Until 2008 he was the director of the Academic Council for Christian, Jewish and Islamic Studies and Adjunct Research Professor of history at the University of Southern Maine, Portland.
Peck spent more than two decades in directorial positions with the American Jewish Archives in Cincinnati and the American Jewish Historical Society in New York, the two leading institutions on American Jewish life and history as well as the director of Holocaust Museum Houston.
He is the author or editor of fourteen scholarly volumes and more than 30 scholarly articles. His most recent books are (co-edited with Michael Berenbaum) entitled The Holocaust and History, published in 1998, and issued as a paperback edition in the spring of 2002 by the University of Indiana Press. Our Zero Hour: Germans and Jews after 1945: Family History, Holocaust and New Beginnings (published in German and co-authored with Gottfried Wagner, Fall 2006) and Maine’s Jewish Heritage (co-authored with Jean M. Peck, Arcadia Publishing, 2007).
He is a former advisor to Elie Wiesel, the first chair of the United States Memorial Holocaust Museum and vice-chair of its committee on archives and library. He is also a former vice-president of the international Association of Holocaust Organizations.
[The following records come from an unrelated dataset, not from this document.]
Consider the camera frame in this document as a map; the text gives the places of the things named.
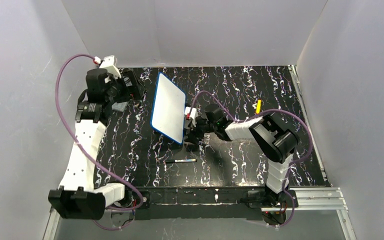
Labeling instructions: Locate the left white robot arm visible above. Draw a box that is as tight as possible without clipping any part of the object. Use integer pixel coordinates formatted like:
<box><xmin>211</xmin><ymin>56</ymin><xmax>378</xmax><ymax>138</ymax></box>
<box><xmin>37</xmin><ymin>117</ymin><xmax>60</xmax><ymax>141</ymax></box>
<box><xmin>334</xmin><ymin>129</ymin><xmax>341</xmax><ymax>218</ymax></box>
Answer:
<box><xmin>48</xmin><ymin>68</ymin><xmax>144</xmax><ymax>220</ymax></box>

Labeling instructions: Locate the aluminium front rail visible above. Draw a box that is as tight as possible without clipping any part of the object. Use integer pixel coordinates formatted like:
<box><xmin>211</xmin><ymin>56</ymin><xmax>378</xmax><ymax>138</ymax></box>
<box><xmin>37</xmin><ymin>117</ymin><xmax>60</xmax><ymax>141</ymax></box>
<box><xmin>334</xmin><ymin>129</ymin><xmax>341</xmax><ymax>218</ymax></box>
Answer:
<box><xmin>291</xmin><ymin>187</ymin><xmax>348</xmax><ymax>211</ymax></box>

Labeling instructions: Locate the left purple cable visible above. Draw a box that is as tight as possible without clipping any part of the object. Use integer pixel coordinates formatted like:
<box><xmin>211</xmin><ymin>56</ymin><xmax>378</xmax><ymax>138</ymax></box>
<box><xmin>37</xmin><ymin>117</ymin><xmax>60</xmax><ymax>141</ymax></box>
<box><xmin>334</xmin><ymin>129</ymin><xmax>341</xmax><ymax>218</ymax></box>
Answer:
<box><xmin>55</xmin><ymin>53</ymin><xmax>145</xmax><ymax>232</ymax></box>

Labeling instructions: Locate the blue framed whiteboard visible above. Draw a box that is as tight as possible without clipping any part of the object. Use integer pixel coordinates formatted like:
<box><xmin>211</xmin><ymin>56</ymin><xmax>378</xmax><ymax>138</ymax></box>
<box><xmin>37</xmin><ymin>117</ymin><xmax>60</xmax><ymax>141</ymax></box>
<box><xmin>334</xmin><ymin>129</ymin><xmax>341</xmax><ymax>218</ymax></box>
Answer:
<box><xmin>150</xmin><ymin>72</ymin><xmax>186</xmax><ymax>145</ymax></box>

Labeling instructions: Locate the purple cable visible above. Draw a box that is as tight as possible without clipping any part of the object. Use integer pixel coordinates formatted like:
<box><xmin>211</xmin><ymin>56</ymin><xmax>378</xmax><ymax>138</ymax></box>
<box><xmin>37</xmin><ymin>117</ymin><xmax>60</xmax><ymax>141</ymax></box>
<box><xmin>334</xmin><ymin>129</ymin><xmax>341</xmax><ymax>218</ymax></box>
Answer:
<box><xmin>190</xmin><ymin>90</ymin><xmax>314</xmax><ymax>228</ymax></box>
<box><xmin>55</xmin><ymin>53</ymin><xmax>145</xmax><ymax>232</ymax></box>

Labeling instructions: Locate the yellow marker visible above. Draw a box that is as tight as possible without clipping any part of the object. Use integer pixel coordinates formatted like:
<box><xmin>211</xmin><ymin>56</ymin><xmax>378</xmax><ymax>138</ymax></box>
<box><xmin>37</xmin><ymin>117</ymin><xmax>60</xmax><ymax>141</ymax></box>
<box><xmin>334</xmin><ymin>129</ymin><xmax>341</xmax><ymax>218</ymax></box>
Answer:
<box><xmin>255</xmin><ymin>99</ymin><xmax>262</xmax><ymax>114</ymax></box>

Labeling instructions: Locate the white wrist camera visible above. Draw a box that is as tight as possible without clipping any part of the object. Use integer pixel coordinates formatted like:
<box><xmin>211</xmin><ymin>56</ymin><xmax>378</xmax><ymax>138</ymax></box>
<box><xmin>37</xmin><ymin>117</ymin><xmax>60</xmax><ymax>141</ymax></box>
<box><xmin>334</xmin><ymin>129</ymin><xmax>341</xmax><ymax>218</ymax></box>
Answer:
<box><xmin>184</xmin><ymin>106</ymin><xmax>197</xmax><ymax>128</ymax></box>
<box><xmin>99</xmin><ymin>55</ymin><xmax>121</xmax><ymax>79</ymax></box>

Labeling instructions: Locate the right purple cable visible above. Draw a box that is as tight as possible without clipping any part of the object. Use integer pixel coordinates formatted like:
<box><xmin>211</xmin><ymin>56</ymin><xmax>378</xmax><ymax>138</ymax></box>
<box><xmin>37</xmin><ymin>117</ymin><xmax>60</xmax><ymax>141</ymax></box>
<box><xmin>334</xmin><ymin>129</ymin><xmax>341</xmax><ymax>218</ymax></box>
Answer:
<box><xmin>190</xmin><ymin>90</ymin><xmax>314</xmax><ymax>228</ymax></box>

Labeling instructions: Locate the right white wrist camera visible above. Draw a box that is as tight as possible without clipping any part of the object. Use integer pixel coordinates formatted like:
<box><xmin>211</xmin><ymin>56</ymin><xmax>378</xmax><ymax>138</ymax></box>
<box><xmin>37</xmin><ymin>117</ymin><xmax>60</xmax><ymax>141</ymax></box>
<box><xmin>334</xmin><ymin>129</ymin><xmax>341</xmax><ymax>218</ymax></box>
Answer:
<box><xmin>184</xmin><ymin>106</ymin><xmax>197</xmax><ymax>128</ymax></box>

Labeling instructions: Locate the clear plastic organizer box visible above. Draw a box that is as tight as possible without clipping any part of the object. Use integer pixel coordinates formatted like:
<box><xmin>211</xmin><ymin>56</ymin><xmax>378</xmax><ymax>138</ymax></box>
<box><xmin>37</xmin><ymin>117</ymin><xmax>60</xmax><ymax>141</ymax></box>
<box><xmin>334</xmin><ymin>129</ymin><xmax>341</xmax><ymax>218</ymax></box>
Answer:
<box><xmin>111</xmin><ymin>101</ymin><xmax>129</xmax><ymax>113</ymax></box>

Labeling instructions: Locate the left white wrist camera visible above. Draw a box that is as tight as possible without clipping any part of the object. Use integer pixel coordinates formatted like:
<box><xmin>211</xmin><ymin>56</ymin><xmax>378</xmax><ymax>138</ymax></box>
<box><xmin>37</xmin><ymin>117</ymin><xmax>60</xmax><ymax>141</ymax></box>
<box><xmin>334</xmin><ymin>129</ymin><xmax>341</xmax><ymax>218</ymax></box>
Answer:
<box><xmin>99</xmin><ymin>55</ymin><xmax>121</xmax><ymax>79</ymax></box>

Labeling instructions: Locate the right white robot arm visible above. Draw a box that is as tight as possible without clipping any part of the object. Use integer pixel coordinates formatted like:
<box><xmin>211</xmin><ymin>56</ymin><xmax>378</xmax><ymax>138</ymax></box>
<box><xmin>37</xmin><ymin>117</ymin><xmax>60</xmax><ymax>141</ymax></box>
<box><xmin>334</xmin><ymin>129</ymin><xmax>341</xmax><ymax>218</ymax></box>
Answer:
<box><xmin>183</xmin><ymin>103</ymin><xmax>300</xmax><ymax>201</ymax></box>

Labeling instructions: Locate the black white marker pen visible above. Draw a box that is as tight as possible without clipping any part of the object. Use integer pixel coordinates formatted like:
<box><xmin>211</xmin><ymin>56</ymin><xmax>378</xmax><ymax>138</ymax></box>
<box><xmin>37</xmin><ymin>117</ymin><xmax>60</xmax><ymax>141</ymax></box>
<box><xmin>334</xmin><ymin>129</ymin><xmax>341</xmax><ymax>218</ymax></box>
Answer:
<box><xmin>164</xmin><ymin>158</ymin><xmax>197</xmax><ymax>164</ymax></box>

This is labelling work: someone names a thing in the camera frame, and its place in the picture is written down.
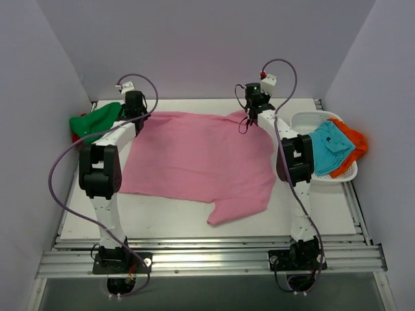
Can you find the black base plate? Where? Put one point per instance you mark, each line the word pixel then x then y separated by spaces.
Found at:
pixel 119 261
pixel 293 260

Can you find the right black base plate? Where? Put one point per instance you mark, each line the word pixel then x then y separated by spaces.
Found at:
pixel 293 260

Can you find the white perforated plastic basket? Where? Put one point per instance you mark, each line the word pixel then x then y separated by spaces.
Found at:
pixel 306 122

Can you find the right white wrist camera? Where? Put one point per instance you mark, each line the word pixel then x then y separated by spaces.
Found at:
pixel 268 83

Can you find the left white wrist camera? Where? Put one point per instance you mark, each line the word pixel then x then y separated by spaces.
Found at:
pixel 125 87

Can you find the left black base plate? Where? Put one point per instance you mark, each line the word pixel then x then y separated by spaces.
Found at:
pixel 119 261

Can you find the orange t-shirt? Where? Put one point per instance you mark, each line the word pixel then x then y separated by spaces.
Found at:
pixel 360 143

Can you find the pink t-shirt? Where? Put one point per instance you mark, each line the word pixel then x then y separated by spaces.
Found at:
pixel 202 158

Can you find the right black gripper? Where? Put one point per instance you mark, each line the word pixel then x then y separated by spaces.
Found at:
pixel 251 114

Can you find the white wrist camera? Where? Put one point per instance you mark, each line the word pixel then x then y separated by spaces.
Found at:
pixel 125 87
pixel 268 83

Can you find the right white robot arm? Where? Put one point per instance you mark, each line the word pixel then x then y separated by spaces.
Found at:
pixel 294 165

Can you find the red folded t-shirt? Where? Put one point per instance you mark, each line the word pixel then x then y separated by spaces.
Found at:
pixel 74 136

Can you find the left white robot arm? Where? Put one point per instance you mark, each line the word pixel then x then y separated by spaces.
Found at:
pixel 100 176

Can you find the green folded t-shirt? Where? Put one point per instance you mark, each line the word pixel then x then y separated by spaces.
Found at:
pixel 99 120

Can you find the aluminium rail frame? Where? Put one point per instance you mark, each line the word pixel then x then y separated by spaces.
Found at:
pixel 183 244

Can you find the turquoise t-shirt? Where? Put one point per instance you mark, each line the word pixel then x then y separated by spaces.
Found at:
pixel 330 148

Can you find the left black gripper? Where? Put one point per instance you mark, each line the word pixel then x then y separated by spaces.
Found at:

He is the son of two Holocaust survivors who survived the Lodz Poland ghetto and the concentration camps of Auschwitz, Stutthof, Buchenwald and Theresienstadt.
He was born in a Displaced Persons’ camp in Landsberg, Germany, the city where Adolf Hitler wrote Mein Kampf.
For more than two decades, Professor Peck has been actively involved in numerous programs devoted to meaningful dialogue and creative social action programs between members of the American and international Jewish communities and members of the Christian, African American, German and Polish communities.
In 1981, he organized a scholarly program entitled “Jews and Christians after the Holocaust,” hosted by the Hebrew Union College-Jewish Institute of Religion in Cincinnati, Ohio. The program featured a dialogue, for the first time in history, between seminarians from Protestant, Catholic and Jewish institutions. The program was highlighted in a CBS special narrated by Douglas Edwards and a volume of essays, edited by Professor Peck, and published by Fortress Press with a foreword by Elie Wiesel.
In 1991, Abraham J. Peck co-founded the Post-Holocaust Dialogue Group with Dr. Gottfried Wagner, the great grandson of the German composer Richard Wagner. The organization seeks to convert the inherited legacies of sons and daughters of Holocaust survivors and sons and daughters of German perpetrators into a forum for intragenerational dialogue and social action. The dialogue between Abraham Peck and Gottfried Wagner has recently been highlighted in a published book entitled Second Generation Voices: Reflections by Children of Holocaust Survivors and Perpetrators(Syracuse University Press).
Abraham Peck is also a founding member of the Greater Cincinnati Interfaith Holocaust Foundation and serves as a board member of the National Catholic Center for Holocaust Education, the Transatlantic Christian-Jewish Dialogue and Action, and the Maine Holocaust Human Rights Center.
He is a former board member of the Jewish Community Alliance of Southern Maine, the Holocaust Human Rights Center of Maine, and is the immediate past president of Interfaith Maine. ]
In May 2003, Peck received the prestigious Jefferson Award for Cultural Diversity.
He is married to the former Jean Marcus, a native of Portland, an author and editor, and has two grown children, Abby and Joel.